The temporal relationship of hepatic steatosis and changes in liver oxidative stress and fatty acid (FA) composition to the development of non-alcoholic steatohepatitis (NASH) remain to be clearly defined. Recently, we developed an experimental model of hepatic steatosis and NASH, the transgenic spontaneously hypertensive rat (SHR) that overexpresses a dominant positive form of the human SREBP-1a isoform in the liver. These rats are genetically predisposed to hepatic steatosis at a young age that ultimately progresses to NASH in older animals. Young transgenic SHR versus SHR controls exhibited simple hepatic steatosis which was associated with significantly increased hepatic levels of oxidative stress markers, conjugated dienes, and TBARS, with decreased levels of antioxidative enzymes and glutathione and lower concentrations of plasma alpha- and gamma-tocopherol.

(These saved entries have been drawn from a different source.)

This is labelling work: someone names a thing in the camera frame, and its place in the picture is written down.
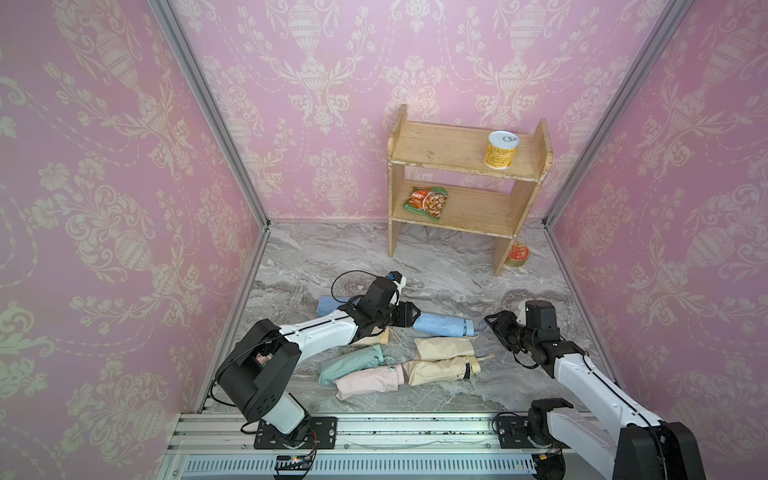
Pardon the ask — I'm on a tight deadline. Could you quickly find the aluminium front rail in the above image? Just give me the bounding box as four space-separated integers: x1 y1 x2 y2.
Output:
157 412 605 479

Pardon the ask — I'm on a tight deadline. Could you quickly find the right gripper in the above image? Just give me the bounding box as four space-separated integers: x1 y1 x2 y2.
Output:
485 309 538 353

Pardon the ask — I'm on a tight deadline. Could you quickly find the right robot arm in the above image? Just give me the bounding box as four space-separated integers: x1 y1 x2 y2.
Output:
484 300 706 479

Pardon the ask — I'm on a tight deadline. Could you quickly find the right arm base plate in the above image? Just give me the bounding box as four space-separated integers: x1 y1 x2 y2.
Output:
490 412 536 450

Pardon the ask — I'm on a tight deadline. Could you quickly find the wooden two-tier shelf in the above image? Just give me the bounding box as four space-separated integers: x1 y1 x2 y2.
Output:
386 104 554 277

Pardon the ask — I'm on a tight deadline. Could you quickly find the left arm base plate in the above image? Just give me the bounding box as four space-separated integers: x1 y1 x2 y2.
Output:
254 416 338 450

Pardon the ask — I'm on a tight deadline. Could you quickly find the red round tin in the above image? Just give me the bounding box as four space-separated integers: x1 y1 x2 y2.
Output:
505 241 530 267

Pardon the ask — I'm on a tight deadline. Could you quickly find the green sleeved umbrella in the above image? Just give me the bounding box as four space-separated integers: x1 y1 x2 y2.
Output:
318 345 395 386

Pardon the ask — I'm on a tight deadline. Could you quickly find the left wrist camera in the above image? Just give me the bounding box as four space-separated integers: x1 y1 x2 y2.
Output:
387 271 407 294

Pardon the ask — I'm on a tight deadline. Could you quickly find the blue sleeved umbrella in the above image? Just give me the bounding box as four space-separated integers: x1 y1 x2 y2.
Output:
316 296 350 317

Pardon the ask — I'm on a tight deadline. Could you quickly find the yellow can white lid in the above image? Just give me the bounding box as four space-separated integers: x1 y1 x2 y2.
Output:
484 130 521 170

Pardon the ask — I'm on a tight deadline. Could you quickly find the pink sleeved umbrella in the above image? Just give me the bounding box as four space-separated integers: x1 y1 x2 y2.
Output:
333 364 405 400

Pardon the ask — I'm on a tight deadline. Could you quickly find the orange green snack packet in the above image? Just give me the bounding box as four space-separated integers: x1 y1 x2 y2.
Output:
403 187 449 222

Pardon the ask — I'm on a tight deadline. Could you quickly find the beige umbrella sleeve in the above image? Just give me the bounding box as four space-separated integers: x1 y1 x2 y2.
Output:
414 337 475 361
402 355 494 386

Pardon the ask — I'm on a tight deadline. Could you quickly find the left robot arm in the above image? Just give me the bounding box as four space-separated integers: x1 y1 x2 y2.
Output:
212 271 421 444

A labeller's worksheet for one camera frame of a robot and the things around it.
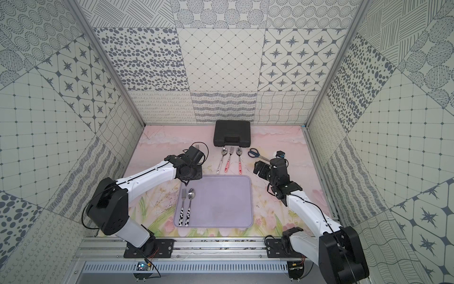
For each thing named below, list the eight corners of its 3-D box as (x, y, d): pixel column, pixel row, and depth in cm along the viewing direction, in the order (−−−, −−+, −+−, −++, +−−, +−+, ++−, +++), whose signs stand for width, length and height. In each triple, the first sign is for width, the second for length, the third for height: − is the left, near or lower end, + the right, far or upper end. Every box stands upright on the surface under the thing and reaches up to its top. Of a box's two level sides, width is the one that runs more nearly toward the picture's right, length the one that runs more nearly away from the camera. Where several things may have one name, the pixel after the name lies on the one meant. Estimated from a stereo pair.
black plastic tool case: (212, 147, 111) (212, 142, 107) (214, 125, 123) (214, 120, 120) (251, 147, 111) (251, 142, 107) (249, 125, 123) (249, 120, 120)
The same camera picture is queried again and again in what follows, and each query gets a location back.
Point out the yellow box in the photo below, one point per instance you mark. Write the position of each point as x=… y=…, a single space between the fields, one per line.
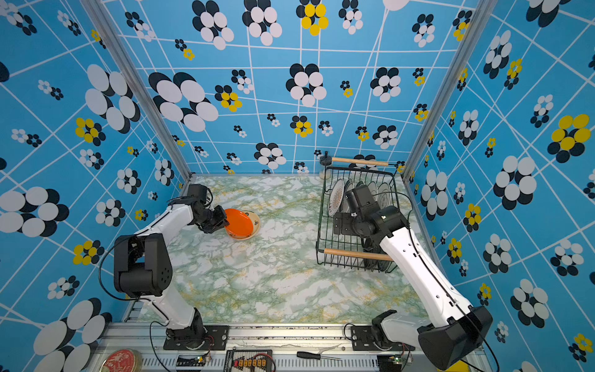
x=459 y=366

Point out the cream plate with black stamp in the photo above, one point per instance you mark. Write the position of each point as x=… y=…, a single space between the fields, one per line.
x=255 y=219

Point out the wooden rack handle far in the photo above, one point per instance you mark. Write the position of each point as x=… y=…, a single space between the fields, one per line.
x=360 y=161

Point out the black screwdriver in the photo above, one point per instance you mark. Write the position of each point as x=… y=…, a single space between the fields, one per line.
x=314 y=356

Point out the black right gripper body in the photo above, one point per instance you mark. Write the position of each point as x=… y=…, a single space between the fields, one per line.
x=350 y=225

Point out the black terminal board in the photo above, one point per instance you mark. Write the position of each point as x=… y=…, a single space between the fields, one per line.
x=249 y=361

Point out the black wire dish rack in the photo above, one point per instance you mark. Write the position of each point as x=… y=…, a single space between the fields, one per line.
x=387 y=220

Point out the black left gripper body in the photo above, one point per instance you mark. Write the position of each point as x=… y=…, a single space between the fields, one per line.
x=213 y=220

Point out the white plate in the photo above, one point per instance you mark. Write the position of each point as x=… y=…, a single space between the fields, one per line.
x=372 y=186
x=384 y=195
x=336 y=197

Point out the glass jar with black lid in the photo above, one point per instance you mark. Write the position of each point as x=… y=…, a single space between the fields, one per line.
x=326 y=162

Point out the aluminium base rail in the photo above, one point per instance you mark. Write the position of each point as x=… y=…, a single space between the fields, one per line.
x=285 y=340

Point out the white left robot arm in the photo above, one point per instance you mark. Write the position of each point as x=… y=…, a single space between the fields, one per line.
x=144 y=272

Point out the orange plate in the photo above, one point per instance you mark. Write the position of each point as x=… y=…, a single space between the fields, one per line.
x=240 y=225

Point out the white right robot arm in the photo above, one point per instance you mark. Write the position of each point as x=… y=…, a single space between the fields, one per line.
x=456 y=327

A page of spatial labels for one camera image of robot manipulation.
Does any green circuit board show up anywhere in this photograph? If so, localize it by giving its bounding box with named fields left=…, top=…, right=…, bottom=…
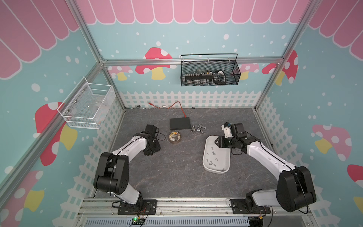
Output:
left=130, top=217, right=146, bottom=227

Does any black device in basket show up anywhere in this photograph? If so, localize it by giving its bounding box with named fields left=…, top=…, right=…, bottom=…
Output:
left=213, top=71, right=226, bottom=85

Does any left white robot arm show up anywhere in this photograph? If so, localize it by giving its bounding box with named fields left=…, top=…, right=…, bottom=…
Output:
left=93, top=124, right=161, bottom=207

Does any black wire wall basket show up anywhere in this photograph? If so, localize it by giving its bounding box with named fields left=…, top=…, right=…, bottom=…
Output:
left=180, top=54, right=241, bottom=87

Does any black flat box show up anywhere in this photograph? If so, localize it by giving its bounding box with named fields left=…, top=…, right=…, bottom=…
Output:
left=170, top=117, right=192, bottom=131

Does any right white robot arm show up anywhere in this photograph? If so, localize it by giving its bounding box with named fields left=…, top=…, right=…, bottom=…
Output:
left=214, top=123, right=317, bottom=212

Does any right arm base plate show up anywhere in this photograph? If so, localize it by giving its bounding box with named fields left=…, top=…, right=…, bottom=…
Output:
left=228, top=198, right=271, bottom=216

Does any white plastic storage box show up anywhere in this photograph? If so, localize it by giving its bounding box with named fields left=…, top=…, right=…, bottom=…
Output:
left=202, top=135, right=231, bottom=174

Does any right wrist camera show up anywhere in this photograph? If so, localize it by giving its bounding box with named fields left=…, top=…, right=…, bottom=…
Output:
left=222, top=123, right=233, bottom=138

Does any red cable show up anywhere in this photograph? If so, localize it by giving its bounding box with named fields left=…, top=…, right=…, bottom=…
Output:
left=148, top=101, right=188, bottom=118

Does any white wire wall basket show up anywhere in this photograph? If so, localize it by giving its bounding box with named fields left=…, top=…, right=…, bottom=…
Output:
left=57, top=78, right=116, bottom=130

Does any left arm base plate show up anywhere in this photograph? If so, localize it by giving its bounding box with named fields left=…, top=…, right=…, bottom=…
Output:
left=117, top=200, right=157, bottom=215

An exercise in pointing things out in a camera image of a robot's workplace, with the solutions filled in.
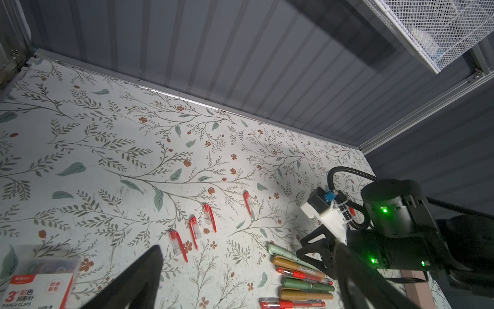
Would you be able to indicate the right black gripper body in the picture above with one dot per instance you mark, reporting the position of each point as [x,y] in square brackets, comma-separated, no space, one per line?
[380,252]

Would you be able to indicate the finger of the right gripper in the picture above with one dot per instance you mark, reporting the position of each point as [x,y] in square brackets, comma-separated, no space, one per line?
[321,241]
[325,264]

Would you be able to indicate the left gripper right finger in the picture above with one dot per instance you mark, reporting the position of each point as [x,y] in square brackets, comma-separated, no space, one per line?
[363,287]

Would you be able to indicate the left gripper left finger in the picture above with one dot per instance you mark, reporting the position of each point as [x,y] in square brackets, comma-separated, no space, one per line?
[136,287]

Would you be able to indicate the red pen cap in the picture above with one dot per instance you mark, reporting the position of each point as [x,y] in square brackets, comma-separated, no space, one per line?
[209,211]
[194,228]
[248,202]
[178,246]

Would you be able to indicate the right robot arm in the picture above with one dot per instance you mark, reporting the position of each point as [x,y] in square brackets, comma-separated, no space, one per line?
[391,224]

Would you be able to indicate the dark green marker pen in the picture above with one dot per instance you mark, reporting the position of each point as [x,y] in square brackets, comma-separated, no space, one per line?
[303,285]

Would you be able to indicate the light green marker pen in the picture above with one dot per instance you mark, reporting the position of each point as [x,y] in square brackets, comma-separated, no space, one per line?
[279,251]

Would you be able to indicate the pink pencil case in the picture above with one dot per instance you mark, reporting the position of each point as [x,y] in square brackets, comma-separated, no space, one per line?
[419,293]

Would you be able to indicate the paper clip box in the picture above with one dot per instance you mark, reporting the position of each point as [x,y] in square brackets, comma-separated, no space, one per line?
[41,283]

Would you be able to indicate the floral table mat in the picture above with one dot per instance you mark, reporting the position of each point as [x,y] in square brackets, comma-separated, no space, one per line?
[99,169]

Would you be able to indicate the white wire mesh basket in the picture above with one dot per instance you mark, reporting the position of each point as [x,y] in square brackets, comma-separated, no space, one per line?
[436,32]

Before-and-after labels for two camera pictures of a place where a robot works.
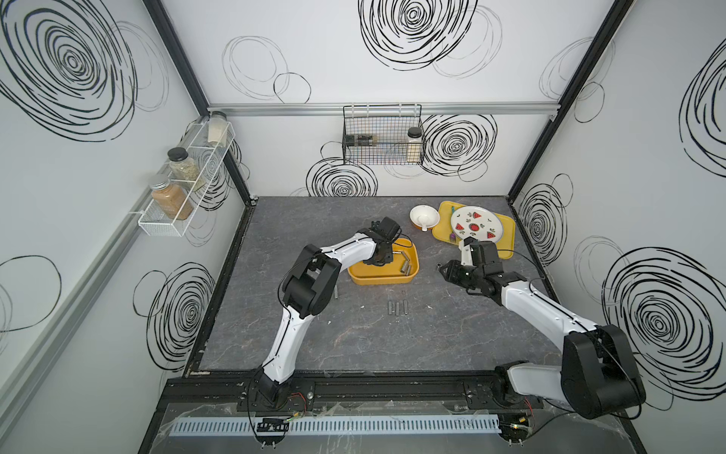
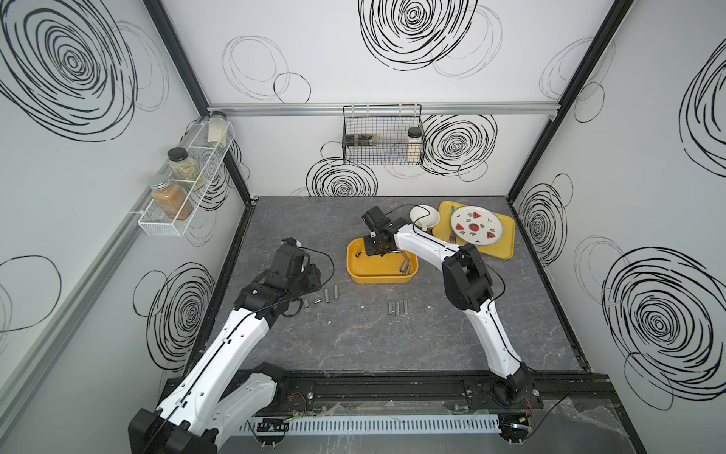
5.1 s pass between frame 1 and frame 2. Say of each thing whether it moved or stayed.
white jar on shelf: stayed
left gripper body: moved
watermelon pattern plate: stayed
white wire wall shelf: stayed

Transgenic rats exhibited increased plasma levels of saturated FA, decreased levels of n-3 and n-6 polyunsaturated FA (PUFA), and increased n-6/n-3 PUFA ratios. These results are consistent with the hypothesis that excess fat accumulation in the liver in association with increased oxidative stress and disturbances in the metabolism of saturated and unsaturated fatty acids may precede and contribute to the primary pathogenesis of NASH.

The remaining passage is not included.